Apa itu sertifikat tanah?
Sertifikat tanah terdiri dari salinan buku tanah dan surat ukur. Sertifikat hak atas tanah tersebut merupakan alat pembuktian yang kuat. Pasal 32 ayat (2) dan Pasal 38 ayat (2) UUPA menyatakan bahwa sertifikat tanah merupakan suatu tanda bukti yang kuat dan bukan merupakan tanda bukti yang mutlak. Maksudnya bahwa walaupun kepemilikan seseorang telah dibuktikan dengan sertifikat tanah, namun tidak menutup kemungkinan terhadap adanya gugatan dari pihak lain yang merasa haknya dilanggar terhadap terbitnya sertifikat hak atas tanah. Sertifikat tanah menjadi bukti kepemilikan atau penguasaan seseorang atas tanah. Pasal 4 ayat (1) UUPA menjamin hak dari setiap pemegang hak atas tanah untuk memperoleh sertifikat. Fungsi utama dari sertifikat tanah tertuang dalam Pasal 19 ayat 2 huruf C UUPA, yang menyatakan bukti kepemilikan hak atas tanah berlaku sebagai alat pembuktian yang sah dan kuat.

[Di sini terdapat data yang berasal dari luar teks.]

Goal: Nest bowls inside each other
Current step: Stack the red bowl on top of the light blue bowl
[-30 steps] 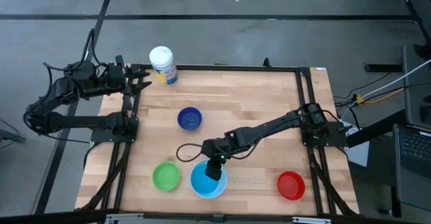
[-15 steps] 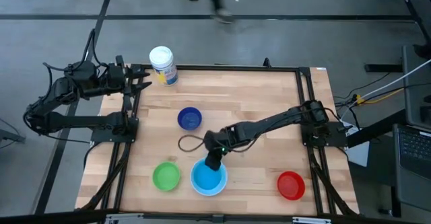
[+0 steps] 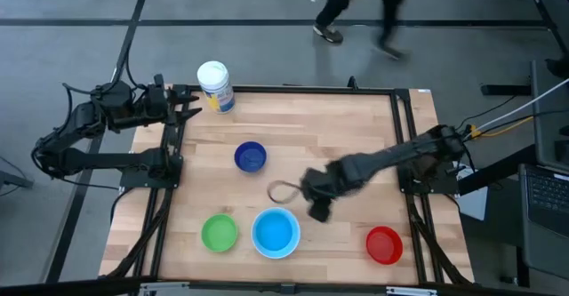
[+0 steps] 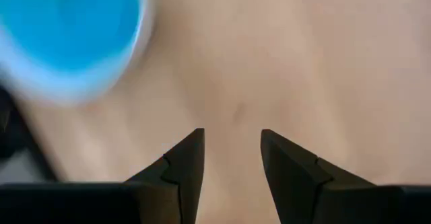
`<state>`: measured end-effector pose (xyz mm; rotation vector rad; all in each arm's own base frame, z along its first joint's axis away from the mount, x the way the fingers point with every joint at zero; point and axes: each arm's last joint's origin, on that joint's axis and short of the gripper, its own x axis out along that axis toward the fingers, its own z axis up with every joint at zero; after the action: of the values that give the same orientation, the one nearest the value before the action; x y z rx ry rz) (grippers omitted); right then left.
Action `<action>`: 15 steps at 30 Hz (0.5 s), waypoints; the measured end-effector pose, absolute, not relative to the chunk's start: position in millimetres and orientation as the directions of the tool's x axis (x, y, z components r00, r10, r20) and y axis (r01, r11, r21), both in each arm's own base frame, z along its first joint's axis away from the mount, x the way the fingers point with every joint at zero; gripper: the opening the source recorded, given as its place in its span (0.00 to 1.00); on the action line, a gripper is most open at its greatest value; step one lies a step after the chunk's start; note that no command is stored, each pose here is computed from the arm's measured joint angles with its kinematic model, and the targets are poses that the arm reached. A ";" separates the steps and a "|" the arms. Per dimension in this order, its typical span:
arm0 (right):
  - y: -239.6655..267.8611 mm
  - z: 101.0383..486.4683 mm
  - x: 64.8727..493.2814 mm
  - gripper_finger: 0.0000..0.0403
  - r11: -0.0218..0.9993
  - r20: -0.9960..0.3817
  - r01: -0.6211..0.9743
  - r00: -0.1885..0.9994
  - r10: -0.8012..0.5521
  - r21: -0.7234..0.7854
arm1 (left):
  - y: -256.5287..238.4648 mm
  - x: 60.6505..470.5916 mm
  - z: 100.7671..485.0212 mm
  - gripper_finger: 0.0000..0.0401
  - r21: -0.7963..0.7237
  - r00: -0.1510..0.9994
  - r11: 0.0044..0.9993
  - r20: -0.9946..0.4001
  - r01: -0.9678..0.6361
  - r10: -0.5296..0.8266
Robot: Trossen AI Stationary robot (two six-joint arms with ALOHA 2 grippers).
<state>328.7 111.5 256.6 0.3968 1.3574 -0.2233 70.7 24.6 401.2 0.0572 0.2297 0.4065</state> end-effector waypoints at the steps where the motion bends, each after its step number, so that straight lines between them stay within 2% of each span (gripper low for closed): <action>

Sertifikat tanah merupakan tanda bukti yang berlaku sebagi alat pembuktian yang sah dan kuat sepanjang data di dalam sertifikat itu sesuai dengan data yang terdapat didalam surat ukur dan buku tanah yang bersangkutan. Proses jual beli hak atas tanah yang telah didaftarkan atau telah bersertifikat memiliki risiko hukum yang rendah, karena hak kepemilikan dan subyek hukum penjual telah jelas dan terang. Sebaliknya bagi tanah yang belum didaftarkan hak kepemilikannya atau tidak ada sertifkatnya, memiliki risiko hukum dan kerawanan yang lebih tinggi.
Akta tanah PPAT berfungsi sebagai alat bukti telah terjadinya jual beli tanah. Jual beli tanah tersebut masih dapat dibuktikan dengan alat pembuktian lain. Akan tetapi, dalam sistem pendaftaran tanah menurut Peraturan Pemerintah Nomor 24 Tahun 1997 tentang Pendaftaran Tanah, pendaftaran jual beli tanah itu hanya dapat/boleh dilakukan dengan akta PPAT sebagai buktinya.